— Your instructions —
From the entries below, pull out each line where "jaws" appears.

(Saved entries)
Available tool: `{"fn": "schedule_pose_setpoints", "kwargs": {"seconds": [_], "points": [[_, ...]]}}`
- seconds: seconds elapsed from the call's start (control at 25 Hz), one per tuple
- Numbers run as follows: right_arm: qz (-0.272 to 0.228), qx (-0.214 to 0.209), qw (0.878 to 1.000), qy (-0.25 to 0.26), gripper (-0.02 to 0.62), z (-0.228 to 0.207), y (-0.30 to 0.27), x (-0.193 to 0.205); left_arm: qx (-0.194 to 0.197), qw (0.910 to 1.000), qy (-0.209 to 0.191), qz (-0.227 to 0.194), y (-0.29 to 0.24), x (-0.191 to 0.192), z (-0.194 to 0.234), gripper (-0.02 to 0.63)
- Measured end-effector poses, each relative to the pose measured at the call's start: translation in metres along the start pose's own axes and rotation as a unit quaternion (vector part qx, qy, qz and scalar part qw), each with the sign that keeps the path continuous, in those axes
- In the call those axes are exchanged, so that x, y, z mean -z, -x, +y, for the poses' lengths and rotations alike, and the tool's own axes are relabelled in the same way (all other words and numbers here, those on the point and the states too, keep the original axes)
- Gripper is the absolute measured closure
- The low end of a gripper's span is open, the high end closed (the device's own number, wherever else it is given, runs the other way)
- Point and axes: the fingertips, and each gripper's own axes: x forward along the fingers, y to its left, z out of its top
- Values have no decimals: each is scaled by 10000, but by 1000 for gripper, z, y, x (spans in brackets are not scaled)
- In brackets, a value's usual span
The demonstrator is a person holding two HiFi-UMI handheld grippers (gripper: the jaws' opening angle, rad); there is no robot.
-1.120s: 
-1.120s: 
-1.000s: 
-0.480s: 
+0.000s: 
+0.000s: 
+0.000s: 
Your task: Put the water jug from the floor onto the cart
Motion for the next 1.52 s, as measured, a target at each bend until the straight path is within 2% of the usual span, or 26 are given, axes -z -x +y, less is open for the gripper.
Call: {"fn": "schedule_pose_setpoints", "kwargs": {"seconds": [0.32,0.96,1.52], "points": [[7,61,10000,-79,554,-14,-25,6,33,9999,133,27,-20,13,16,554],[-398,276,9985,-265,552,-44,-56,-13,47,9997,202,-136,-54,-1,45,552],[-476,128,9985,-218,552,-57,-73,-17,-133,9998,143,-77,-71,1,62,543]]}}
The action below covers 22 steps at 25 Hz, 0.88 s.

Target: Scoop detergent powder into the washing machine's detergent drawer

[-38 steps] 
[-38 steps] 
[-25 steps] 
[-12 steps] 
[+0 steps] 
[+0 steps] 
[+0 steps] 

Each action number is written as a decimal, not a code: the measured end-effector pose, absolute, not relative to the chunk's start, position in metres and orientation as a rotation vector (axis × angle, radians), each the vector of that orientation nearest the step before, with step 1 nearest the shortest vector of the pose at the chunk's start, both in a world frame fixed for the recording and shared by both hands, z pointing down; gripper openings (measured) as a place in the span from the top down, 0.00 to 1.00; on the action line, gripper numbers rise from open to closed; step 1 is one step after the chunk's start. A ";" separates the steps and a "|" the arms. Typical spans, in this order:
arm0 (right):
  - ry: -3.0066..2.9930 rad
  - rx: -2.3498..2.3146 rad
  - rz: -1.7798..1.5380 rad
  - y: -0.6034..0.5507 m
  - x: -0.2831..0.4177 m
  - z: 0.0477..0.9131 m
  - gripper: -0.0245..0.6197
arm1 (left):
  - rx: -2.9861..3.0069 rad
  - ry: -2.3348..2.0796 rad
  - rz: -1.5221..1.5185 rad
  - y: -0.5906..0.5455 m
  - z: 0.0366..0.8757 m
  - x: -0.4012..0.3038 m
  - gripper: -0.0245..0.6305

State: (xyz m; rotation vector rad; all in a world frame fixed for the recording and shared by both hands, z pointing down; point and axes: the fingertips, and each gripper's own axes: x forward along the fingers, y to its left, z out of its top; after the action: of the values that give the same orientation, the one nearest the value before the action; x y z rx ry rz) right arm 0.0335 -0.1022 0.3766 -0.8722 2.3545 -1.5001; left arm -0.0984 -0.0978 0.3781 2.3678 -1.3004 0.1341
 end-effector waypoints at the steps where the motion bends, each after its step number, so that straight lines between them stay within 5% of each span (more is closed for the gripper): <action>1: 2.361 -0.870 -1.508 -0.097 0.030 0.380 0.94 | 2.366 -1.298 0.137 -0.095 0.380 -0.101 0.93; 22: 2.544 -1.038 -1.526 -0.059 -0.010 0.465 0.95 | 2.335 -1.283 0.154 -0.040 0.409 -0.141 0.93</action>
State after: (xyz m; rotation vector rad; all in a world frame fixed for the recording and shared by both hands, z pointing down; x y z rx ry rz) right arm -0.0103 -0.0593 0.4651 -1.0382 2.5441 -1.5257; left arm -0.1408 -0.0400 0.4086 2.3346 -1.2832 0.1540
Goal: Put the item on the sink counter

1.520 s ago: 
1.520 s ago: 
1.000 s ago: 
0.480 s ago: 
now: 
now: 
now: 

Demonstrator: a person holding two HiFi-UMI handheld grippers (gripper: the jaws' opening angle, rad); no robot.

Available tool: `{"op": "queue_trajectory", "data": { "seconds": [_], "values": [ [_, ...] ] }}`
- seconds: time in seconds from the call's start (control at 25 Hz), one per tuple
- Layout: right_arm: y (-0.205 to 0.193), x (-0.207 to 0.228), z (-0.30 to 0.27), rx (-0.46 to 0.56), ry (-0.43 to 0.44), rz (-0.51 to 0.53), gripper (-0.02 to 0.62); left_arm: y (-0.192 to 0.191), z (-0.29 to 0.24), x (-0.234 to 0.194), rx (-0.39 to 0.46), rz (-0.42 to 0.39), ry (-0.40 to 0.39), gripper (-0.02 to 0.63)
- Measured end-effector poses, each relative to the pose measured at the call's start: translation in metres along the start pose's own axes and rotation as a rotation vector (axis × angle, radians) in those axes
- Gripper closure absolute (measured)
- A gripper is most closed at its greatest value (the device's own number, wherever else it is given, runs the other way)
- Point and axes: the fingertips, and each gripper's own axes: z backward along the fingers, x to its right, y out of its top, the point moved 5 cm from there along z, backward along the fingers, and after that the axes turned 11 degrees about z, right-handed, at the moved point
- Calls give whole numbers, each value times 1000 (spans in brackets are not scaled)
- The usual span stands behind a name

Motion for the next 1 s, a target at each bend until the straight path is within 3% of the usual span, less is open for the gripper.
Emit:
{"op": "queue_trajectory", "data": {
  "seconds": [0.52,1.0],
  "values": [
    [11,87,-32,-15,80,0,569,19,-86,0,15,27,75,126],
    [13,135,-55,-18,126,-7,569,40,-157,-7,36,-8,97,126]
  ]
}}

— Answer for this exercise —
The demonstrator is a person holding two HiFi-UMI handheld grippers (gripper: the jaws' opening angle, rad); there is no robot.
Demonstrator: a person holding two HiFi-UMI handheld grippers (gripper: the jaws' opening angle, rad); no robot.

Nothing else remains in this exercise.